◆ Assignment ◆
Take every line from the records below that includes the word "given".

◆ Dataset ◆
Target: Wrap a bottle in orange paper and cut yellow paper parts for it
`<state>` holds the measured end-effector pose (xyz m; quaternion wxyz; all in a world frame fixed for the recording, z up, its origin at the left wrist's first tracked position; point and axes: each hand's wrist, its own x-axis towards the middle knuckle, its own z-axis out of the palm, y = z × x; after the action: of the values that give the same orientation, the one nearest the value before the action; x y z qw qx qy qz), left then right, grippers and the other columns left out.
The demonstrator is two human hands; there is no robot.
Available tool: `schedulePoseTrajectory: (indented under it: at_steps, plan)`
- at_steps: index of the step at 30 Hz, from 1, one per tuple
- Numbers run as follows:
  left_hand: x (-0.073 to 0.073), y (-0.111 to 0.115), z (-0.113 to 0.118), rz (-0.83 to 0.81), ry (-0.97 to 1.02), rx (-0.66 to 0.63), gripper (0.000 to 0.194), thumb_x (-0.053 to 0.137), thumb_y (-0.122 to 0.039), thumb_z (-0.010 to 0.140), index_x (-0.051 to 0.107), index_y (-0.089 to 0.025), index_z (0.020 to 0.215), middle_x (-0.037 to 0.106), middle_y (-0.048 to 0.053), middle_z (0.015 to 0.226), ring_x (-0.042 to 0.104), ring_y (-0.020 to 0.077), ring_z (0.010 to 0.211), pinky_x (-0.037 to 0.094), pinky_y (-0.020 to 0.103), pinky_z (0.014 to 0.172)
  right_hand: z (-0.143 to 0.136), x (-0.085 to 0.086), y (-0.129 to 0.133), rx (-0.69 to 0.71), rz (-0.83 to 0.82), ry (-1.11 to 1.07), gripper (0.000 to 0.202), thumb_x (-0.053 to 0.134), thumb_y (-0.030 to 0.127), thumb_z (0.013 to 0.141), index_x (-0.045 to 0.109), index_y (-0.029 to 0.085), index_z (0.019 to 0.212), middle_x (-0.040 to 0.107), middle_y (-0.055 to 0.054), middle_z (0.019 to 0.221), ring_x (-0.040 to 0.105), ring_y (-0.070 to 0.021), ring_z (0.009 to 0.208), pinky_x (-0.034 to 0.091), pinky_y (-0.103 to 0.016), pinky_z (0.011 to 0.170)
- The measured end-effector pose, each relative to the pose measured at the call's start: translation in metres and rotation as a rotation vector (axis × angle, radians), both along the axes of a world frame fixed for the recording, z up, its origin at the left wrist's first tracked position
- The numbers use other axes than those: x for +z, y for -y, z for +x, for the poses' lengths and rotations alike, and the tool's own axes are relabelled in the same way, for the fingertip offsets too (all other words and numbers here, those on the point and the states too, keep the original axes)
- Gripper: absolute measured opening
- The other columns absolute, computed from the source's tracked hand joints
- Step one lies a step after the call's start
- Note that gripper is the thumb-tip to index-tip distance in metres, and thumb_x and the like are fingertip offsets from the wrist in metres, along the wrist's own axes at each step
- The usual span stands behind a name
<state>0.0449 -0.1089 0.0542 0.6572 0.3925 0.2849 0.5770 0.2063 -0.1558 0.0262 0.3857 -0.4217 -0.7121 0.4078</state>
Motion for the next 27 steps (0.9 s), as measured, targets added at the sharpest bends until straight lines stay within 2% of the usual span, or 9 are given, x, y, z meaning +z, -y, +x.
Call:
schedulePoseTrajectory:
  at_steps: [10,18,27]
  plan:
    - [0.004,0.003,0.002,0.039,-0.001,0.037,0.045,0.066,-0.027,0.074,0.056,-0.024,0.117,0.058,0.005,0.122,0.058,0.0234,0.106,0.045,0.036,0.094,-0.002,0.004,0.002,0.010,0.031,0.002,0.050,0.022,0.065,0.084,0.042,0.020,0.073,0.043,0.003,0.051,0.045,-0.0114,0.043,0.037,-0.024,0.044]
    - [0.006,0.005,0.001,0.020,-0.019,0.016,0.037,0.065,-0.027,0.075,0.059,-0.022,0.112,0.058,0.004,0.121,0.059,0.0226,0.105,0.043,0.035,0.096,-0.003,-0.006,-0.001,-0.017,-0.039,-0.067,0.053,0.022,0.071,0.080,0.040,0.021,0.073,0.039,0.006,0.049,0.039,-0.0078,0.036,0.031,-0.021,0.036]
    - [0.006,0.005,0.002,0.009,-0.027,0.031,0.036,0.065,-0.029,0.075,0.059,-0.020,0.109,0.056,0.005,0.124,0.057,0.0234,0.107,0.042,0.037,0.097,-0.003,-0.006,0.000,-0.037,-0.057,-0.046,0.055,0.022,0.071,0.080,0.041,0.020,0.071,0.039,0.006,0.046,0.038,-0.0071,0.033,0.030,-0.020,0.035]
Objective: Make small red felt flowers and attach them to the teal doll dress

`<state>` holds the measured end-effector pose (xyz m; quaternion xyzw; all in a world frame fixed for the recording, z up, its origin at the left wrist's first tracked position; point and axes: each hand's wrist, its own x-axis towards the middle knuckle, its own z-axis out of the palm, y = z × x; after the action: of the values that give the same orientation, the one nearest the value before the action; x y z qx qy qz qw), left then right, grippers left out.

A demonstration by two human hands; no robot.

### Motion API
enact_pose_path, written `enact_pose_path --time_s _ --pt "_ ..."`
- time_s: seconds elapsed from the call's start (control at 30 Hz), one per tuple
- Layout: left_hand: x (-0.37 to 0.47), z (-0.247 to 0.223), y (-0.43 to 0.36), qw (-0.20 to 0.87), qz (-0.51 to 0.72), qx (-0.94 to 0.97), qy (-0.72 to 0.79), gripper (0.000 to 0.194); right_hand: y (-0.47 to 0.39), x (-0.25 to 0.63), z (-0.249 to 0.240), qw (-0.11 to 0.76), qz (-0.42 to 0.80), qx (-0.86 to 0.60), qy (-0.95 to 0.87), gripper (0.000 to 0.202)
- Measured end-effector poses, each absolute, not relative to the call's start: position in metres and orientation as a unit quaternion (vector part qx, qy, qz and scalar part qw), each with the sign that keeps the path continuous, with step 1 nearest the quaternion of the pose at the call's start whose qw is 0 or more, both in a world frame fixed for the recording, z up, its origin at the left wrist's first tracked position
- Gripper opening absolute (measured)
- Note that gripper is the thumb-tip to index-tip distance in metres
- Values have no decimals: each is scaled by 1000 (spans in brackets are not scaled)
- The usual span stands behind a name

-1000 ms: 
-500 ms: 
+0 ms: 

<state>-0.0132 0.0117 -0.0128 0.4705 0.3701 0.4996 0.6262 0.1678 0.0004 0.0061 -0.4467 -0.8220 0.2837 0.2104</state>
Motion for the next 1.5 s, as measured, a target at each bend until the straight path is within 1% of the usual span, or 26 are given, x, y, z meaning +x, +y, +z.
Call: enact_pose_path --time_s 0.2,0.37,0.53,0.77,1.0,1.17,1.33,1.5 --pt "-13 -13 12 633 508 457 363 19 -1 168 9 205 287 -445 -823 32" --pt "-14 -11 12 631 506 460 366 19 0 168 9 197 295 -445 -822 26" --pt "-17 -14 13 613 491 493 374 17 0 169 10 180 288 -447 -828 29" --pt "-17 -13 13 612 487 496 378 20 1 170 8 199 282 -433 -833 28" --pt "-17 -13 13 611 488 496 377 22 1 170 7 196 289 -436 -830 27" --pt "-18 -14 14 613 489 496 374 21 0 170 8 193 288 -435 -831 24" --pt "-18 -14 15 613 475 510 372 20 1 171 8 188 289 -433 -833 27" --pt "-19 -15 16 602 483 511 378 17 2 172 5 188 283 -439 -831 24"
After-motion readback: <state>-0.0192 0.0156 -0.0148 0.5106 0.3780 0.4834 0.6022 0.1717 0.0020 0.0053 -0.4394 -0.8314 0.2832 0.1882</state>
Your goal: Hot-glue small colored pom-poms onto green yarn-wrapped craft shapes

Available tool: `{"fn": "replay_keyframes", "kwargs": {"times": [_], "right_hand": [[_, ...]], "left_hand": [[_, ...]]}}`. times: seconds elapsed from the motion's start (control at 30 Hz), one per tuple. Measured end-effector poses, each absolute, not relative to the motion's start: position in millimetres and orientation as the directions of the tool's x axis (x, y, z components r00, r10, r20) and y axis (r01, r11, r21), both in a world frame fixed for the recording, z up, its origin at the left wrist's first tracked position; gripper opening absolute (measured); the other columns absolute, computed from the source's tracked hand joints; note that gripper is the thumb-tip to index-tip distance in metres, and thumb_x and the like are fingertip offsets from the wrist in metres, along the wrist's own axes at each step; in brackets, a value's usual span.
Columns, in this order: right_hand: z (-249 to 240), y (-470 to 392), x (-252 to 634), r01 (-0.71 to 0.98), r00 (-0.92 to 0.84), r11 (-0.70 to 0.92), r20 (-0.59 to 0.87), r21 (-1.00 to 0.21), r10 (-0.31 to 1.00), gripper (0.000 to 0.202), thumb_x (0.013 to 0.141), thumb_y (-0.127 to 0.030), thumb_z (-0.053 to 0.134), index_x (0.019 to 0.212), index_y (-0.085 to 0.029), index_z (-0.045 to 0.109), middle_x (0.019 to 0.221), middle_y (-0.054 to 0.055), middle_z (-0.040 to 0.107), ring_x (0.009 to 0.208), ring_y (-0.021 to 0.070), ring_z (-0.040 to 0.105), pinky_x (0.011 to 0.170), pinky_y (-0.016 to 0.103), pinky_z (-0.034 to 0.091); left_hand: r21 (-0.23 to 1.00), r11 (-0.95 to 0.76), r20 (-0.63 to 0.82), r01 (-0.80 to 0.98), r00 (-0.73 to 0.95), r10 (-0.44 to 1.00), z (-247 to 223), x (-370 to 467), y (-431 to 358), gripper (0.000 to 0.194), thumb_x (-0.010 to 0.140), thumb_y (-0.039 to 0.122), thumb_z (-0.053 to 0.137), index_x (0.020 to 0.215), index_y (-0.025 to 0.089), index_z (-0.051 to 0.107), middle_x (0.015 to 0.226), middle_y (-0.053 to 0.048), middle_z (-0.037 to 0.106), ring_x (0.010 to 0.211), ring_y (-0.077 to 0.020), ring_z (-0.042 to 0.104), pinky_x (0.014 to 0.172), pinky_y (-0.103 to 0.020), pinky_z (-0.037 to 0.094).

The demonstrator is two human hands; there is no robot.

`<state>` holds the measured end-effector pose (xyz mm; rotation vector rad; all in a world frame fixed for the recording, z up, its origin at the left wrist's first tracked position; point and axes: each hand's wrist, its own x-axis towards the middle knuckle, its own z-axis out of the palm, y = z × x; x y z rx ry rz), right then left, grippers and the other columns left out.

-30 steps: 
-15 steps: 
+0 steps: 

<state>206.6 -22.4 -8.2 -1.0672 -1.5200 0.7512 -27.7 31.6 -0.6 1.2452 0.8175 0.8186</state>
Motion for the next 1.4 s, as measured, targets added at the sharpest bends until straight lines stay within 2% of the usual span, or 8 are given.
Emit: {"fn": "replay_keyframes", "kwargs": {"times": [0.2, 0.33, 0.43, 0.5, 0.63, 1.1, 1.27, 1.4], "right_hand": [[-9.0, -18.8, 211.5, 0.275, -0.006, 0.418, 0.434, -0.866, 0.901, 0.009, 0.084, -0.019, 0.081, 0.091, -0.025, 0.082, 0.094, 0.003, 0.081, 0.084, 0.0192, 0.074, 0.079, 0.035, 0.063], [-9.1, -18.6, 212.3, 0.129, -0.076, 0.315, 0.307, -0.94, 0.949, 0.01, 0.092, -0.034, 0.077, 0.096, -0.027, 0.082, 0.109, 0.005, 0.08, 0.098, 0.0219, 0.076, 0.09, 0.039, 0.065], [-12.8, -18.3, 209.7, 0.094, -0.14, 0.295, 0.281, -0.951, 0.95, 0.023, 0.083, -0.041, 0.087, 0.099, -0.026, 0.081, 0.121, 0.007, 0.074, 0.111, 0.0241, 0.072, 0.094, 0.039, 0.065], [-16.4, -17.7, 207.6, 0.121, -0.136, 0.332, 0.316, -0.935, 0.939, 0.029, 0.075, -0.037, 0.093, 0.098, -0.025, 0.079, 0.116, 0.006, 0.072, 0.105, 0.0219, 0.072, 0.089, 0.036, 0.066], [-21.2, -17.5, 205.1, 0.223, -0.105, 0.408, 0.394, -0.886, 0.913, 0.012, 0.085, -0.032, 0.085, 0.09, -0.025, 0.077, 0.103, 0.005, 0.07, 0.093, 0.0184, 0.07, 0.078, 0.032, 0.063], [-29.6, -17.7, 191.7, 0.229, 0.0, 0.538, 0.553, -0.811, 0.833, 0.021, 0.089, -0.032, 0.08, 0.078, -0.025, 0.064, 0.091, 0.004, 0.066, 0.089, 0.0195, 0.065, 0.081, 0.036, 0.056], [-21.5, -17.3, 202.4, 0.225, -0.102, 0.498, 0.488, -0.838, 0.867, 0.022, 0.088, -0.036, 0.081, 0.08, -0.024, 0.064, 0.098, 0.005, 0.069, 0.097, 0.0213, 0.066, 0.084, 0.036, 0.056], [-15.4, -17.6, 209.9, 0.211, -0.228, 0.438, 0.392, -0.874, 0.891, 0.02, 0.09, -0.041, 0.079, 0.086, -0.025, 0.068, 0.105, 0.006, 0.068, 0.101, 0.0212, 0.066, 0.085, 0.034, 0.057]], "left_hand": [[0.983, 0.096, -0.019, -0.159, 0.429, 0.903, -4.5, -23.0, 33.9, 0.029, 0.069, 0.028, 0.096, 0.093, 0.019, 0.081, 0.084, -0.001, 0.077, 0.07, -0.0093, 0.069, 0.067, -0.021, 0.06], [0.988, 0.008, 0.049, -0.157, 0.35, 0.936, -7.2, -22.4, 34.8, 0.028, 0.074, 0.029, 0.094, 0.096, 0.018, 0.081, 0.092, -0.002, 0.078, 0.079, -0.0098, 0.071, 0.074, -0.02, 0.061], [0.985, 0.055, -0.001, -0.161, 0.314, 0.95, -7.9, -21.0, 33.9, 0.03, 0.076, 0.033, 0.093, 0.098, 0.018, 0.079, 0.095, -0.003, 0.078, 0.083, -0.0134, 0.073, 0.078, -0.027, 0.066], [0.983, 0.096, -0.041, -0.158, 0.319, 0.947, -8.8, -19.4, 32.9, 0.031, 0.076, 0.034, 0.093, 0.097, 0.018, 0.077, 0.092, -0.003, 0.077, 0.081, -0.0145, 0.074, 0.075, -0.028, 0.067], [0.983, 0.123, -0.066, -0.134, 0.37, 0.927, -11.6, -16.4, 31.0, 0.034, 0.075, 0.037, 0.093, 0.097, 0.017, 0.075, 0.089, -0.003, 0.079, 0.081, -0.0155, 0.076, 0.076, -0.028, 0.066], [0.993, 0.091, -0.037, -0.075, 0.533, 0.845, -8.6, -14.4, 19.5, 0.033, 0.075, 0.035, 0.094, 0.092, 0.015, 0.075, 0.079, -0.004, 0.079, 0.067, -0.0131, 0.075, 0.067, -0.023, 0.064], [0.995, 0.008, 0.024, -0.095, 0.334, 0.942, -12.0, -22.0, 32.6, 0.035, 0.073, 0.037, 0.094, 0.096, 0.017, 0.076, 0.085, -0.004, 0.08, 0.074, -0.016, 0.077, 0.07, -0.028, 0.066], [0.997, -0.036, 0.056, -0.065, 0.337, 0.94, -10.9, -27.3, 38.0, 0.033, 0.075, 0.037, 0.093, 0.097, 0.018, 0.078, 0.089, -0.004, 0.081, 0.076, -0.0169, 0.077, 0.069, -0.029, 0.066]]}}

◆ Written answer ◆
Motion for the next 27 steps (0.9 s), as measured, targets added at the sharpest bends until straight lines stay within 2% of the usual span, or 9 are given, x, y, z meaning +z, -y, +x.
Motion for the next 1.5 s, as measured, a target at each bend until the straight path is within 1% of the usual span, or 26 are given, x, y, z meaning +x, +y, +z.
Motion for the next 1.4 s, as measured, targets added at the sharpest bends until straight lines stay within 2% of the usual span, or 8 are given.

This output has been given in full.